## Exercise objective
Reproduce all lines of the listing below in which the word "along" occurs.

══════════════════════════════

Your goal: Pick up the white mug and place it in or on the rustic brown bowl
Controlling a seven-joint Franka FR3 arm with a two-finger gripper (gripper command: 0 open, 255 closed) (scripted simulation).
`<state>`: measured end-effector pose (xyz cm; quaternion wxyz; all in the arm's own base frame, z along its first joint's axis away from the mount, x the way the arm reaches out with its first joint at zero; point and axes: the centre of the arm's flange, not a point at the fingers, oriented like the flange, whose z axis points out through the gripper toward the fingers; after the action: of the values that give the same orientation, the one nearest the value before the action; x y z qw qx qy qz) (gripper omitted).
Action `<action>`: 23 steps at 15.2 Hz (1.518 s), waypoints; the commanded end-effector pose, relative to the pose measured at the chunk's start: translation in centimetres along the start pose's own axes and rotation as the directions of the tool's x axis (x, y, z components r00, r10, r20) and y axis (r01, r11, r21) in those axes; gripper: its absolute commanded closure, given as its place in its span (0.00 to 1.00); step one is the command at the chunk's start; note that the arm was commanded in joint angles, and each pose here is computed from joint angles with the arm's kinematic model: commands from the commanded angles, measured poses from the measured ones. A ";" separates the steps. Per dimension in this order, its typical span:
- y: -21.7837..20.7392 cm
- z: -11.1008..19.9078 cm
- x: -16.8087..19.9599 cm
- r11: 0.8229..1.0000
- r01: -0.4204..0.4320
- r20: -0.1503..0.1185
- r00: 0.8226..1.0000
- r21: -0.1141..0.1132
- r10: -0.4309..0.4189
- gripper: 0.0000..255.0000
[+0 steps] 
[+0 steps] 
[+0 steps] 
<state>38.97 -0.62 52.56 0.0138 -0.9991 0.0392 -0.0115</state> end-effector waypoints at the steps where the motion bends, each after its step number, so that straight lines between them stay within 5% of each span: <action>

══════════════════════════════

## Problem solution
`<state>`: measured end-effector pose (xyz cm; quaternion wxyz; all in the arm's own base frame, z along its first joint's axis away from the mount, x the way the arm reaches out with its first joint at zero; point and axes: the centre of the arm's flange, not a point at the fingers, oriented like the flange, whose z axis points out through the gripper toward the fingers; after the action: of the values that give the same orientation, the one nearest the value before the action; x y z qw qx qy qz) (gripper omitted).
Action `<action>`: 23 steps at 15.2 Hz (1.518 s), waypoints; the commanded end-effector pose, relative to the pose measured at the chunk's start: translation in centimetres along the start pose's own axes and rotation as the directions of the tool's x axis (x, y, z components r00, r10, r20) and y axis (r01, r11, r21) in those axes; gripper: its absolute commanded closure, given as its place in its span (0.00 to 1.00); step one is the command at the chunk's start; note that the arm was commanded in joint angles, and each pose here is computed from joint angles with the arm's kinematic model: commands from the commanded angles, measured poses from the measured ones. A ";" separates the steps. Per dimension in this order, its typical span:

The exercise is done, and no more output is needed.